Der Baumstumpf
Sie sind nicht daran Schuld, es ist keiner daran Schuld.
Warum ist es dann da?
Wer hat es gesät?

Diese alles verschlingende Einsamkeit. Tief in einem gewurzelt, keine Chance, diese lästigen Anker in der Erde zu ertränken, zu zerreißen, zu verätzen; nein, sie bleiben ewig. Den Baum kannst du fällen, niederbrennen, all das kannst du versuchen, doch wird diese Wurzel der Erde ewig und für immer die Nährstoffe entziehen.
So gesättigt war die Erde einst von ihnen, fruchtbar für wunderschöne Blumen, wunderbare Wiesen voller Blumen. Doch etwas anderes wurzelte dort. Und nun ist der Boden ausgelaugt, salziges Wasser fällt noch vom Himmel, weicht ihn auf und spendet diesem verdorrten Baumstumpf neue Kraft.

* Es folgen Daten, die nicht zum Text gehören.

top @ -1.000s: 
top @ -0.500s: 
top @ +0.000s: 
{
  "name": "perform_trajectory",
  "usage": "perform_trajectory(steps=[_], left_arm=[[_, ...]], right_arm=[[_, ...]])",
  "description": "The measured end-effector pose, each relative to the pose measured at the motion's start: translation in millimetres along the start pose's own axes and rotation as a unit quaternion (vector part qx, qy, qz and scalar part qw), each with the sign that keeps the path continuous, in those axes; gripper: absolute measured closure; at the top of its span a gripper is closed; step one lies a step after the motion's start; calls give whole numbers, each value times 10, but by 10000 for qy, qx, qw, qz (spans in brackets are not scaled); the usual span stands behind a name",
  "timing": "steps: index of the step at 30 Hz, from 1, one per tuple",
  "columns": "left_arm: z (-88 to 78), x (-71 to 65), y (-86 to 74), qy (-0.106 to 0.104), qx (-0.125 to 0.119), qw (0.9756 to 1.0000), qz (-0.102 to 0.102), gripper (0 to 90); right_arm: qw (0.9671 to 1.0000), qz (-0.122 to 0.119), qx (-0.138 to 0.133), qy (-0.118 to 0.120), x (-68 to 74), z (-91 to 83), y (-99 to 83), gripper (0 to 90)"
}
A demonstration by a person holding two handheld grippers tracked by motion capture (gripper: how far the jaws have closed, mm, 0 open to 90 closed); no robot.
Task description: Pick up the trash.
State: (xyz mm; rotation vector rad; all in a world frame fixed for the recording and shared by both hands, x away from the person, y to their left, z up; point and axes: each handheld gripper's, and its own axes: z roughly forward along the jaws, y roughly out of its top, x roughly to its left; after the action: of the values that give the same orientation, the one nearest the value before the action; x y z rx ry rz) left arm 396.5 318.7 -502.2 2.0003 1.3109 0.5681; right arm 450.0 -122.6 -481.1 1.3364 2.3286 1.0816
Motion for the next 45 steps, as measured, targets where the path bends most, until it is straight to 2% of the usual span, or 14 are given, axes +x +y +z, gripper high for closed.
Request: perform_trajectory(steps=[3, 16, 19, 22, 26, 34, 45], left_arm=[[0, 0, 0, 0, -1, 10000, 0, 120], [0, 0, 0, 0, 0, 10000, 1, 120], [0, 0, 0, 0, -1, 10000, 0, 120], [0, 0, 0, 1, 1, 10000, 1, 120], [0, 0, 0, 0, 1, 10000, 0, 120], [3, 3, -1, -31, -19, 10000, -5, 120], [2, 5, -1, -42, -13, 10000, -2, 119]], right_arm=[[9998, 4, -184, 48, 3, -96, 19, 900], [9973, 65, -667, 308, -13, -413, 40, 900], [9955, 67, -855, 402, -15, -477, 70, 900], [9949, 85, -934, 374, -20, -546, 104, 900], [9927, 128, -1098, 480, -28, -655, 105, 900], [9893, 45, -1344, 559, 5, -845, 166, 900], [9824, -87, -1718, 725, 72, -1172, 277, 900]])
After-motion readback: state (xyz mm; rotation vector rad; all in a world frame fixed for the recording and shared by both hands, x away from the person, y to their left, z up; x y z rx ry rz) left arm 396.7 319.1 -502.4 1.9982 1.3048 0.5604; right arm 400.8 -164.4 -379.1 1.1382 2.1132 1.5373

Knorrige Auswüchse ragen aus dem so oft geschädigten Stumpf heraus, ragen zitternd im Wind, im kalten, winterlichen, in die Höhe. Sie greifen nach der Luft zum Atmen, greifen danach und schließen sie ein.
Einige unreife Früchte hängen an diesen grausigen Fingern. ihre Gestalt; deformiert, grau, verdorrt und schändlich. Wirken nicht wie Früchte, eher wie widerliche Abstoßungen, Fehlgeburten, Auswüchse.
Es sind die Früchte der Einsamkeit.
Ich koste von ihnen und muss staunen, als ich bemerke, dass sie neben ihrem bitter-salzigem Geschmack sehr süß sind. Ich genieße jeden Bissen und schlucke auch die Kerne hinunter; damit nicht noch mehr Land von dieser Plage gequält wird. Mir wird übel, aber meine Hand langt schon nach der nächsten Frucht. Ich kann es ihr nicht verbieten. Und auch, dass sie sie langsam an meine Lippen führt kann ich ihr nicht verbieten.
“Vielleicht beim nächsten Mal”, denke ich mir, “Vielleicht stirbt es beim nächsten Kahlschlag. Und dann werden auch keine Früchte mehr wachsen.”
Ich setze mich neben den Stumpf, breche die Zweige aus ihm heraus und verschlinge jede einzelne Frucht. Es braucht seine Zeit, aber schon bald bin ich damit fertig. Ab jetzt warte ich, dass die Pflanze stirbt. Aber Regen tränkt erneut die Erde.